• Items from a data source
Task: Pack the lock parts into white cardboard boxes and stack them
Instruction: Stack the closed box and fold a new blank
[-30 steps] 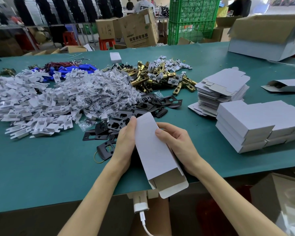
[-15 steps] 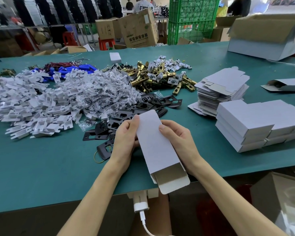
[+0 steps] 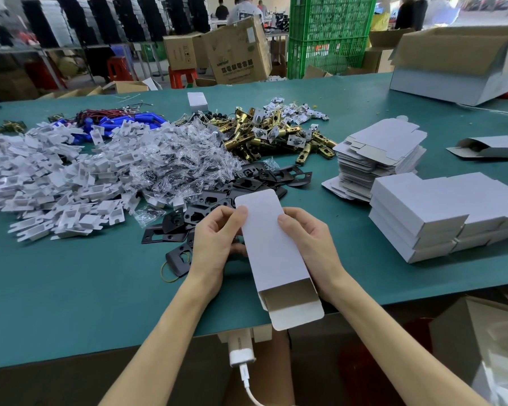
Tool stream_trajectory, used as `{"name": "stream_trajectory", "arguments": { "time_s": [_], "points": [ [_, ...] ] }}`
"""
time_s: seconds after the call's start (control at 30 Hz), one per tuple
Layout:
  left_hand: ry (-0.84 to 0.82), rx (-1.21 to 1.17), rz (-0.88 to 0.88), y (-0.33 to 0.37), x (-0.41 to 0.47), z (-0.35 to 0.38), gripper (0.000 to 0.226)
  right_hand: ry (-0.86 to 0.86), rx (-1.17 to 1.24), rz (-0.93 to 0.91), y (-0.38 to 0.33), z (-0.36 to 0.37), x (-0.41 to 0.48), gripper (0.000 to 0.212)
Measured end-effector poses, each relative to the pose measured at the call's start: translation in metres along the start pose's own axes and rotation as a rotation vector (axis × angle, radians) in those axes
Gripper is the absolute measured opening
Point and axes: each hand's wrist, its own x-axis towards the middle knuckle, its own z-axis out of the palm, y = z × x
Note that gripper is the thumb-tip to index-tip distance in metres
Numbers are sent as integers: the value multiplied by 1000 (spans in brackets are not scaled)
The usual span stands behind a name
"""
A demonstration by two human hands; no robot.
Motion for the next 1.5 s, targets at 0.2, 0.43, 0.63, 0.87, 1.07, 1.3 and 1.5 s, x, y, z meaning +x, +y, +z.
{"name": "stream_trajectory", "arguments": {
  "time_s": [0.2, 0.43, 0.63, 0.87, 1.07, 1.3, 1.5],
  "points": [
    [13, 56, -34, -1, -1, 2, 36, -26, 1, 18, -2, 0, -2, 21],
    [57, 27, -106, 0, -1, 4, 51, -83, -56, 13, -2, 0, -2, 31],
    [69, 14, -125, 1, -2, 4, 45, -122, -84, 11, -3, -1, -2, 19],
    [24, 52, -93, -3, 1, 2, 51, -118, -95, 4, -3, -1, -3, 20],
    [15, 40, -32, -2, 1, 1, 15, -90, -134, -22, -3, 0, -2, 29],
    [-58, 177, -8, 9, -8, 11, 34, -23, -80, -9, -3, -2, -2, 38],
    [-172, 156, 17, 10, -11, 10, 37, -1, -50, -4, -3, -1, -2, 44]
  ]
}}
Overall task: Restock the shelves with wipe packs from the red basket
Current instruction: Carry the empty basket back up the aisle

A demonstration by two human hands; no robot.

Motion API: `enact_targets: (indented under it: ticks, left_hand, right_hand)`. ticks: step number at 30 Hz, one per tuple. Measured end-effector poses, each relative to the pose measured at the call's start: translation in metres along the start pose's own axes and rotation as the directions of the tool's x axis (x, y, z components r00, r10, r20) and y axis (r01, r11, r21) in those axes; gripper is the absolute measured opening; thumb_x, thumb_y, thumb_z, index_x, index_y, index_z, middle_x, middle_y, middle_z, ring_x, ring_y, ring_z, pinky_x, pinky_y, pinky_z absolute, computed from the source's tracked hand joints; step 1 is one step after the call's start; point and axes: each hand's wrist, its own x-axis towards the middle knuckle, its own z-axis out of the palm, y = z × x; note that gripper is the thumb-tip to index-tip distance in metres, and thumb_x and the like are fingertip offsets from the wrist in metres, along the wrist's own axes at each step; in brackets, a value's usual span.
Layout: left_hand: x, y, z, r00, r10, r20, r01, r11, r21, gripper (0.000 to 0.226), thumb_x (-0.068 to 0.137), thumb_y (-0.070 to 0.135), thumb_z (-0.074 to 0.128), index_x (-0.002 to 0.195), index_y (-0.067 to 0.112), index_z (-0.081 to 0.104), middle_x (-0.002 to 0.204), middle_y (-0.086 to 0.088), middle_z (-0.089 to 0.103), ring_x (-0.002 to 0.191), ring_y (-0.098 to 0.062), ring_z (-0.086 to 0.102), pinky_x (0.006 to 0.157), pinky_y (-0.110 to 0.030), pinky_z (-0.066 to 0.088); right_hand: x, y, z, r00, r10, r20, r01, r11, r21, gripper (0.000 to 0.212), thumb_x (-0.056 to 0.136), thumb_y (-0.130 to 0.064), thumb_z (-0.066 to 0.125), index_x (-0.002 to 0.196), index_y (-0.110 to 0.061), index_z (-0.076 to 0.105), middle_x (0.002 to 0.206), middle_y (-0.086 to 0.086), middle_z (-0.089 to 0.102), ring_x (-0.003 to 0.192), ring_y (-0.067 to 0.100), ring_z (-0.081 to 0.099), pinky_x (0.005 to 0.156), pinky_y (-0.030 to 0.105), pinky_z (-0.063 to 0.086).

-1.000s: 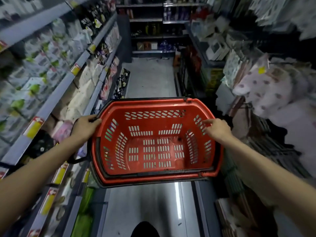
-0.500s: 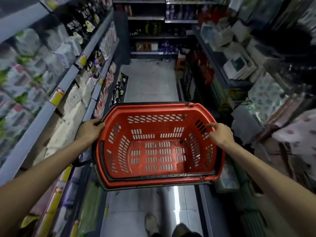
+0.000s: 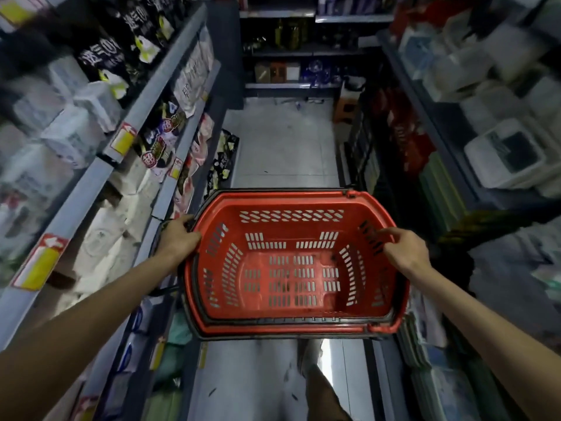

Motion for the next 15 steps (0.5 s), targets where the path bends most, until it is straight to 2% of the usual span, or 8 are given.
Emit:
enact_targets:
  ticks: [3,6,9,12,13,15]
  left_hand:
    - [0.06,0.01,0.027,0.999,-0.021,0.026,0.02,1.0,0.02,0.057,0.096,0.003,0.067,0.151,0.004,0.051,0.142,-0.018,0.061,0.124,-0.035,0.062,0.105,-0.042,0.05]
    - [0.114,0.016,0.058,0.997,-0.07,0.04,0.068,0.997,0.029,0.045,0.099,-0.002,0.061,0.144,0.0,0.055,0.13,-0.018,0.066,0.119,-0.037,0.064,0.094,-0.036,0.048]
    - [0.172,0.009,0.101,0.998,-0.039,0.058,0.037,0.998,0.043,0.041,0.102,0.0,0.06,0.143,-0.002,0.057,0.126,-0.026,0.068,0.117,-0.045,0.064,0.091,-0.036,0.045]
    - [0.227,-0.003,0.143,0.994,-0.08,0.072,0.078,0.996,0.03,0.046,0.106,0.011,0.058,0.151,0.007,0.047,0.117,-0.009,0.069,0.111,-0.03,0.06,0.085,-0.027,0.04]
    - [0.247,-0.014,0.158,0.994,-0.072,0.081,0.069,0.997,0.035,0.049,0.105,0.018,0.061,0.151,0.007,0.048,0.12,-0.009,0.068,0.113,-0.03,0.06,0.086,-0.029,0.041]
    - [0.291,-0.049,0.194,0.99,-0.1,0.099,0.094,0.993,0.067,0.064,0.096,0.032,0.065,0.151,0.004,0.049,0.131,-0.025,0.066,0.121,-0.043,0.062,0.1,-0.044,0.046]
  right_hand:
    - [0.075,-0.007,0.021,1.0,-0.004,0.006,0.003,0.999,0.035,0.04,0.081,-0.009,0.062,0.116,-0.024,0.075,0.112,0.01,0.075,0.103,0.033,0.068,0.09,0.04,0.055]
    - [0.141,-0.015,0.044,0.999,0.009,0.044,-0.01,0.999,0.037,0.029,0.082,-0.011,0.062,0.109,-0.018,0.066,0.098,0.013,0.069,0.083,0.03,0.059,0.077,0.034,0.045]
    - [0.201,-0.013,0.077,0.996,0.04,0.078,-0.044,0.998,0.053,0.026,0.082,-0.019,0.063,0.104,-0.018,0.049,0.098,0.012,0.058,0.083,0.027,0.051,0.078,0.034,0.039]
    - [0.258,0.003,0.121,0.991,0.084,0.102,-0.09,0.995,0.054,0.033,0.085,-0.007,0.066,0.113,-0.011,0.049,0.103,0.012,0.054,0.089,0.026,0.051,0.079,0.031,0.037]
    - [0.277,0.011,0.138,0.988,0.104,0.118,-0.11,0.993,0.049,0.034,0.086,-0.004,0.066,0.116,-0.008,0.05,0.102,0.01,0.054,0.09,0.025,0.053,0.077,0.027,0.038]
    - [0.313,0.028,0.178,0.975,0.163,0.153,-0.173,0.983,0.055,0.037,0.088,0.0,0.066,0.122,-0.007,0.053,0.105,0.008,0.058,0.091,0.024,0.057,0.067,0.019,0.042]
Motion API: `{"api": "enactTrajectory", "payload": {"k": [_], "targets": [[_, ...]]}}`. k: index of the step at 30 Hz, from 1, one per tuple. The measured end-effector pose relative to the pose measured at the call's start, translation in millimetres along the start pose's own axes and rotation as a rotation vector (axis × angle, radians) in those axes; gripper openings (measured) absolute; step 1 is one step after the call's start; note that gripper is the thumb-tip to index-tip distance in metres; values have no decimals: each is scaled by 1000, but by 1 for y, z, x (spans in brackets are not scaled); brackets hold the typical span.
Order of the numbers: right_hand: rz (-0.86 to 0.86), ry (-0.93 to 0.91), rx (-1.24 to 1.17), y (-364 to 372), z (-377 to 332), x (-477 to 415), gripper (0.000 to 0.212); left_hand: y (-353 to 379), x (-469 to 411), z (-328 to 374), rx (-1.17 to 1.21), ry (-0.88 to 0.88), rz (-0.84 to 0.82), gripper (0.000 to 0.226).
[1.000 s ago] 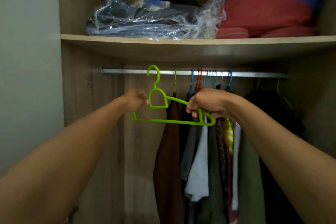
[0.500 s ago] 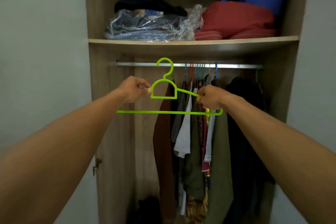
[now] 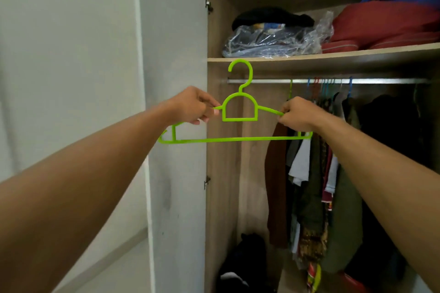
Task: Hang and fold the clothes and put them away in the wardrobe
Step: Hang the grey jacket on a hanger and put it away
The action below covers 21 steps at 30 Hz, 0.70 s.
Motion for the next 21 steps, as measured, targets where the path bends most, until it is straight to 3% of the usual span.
{"api": "enactTrajectory", "payload": {"k": [11, 21], "targets": [[-266, -334, -165, 127, -198, 85, 7, -138, 224, -103, -126, -348, 130, 12], [-605, -603, -365, 249, -364, 142, 15, -236, 393, -183, -297, -671, 334, 9]]}}
Point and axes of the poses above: each hand's wrist, its own x-axis away from the middle knuckle, its own y-axis out of the palm, z = x × y, the point moved 6 cm from there along -x, towards the middle knuckle, and after that the axes turned 13 degrees about -x, right-handed, at the moved point
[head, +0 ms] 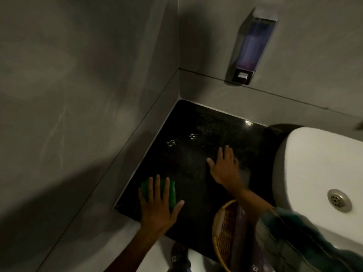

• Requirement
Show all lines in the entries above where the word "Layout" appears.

• Exercise result
Layout:
Layout: left_hand: x, y, z, r00, r10, r20, r01, r11, r21, gripper (0.000 to 0.226), thumb_x (-0.068 to 0.137), thumb_y (-0.070 to 0.135), thumb_z (-0.074 to 0.128), index_x (-0.002 to 0.195), index_y (-0.067 to 0.112), index_z (-0.081 to 0.104), middle_x (-0.002 to 0.204), middle_y (-0.086 to 0.088), middle_z (-0.089 to 0.103), ring_x (-0.002 to 0.191), ring_y (-0.098 to 0.062), ring_z (-0.086 to 0.102), pinky_x (0.006 to 0.157), pinky_y (-0.110 to 0.030), pinky_z (-0.066 to 0.088); right_hand: x, y, z, r00, r10, r20, r01, r11, r21, gripper (0.000 to 0.212), thumb_x (-0.056 to 0.136), thumb_y (-0.130 to 0.064), thumb_z (-0.066 to 0.125), index_x (-0.002 to 0.196), index_y (-0.110 to 0.061), index_z (-0.076 to 0.105), middle_x (0.002 to 0.206), middle_y (-0.086 to 0.086), middle_z (-0.089 to 0.102), ring_x (-0.003 to 0.192), ring_y (-0.067 to 0.100), ring_z (-0.081 to 0.099), pinky_x (0.005 to 0.156), pinky_y (-0.030 to 0.105), pinky_z (-0.063 to 0.086).

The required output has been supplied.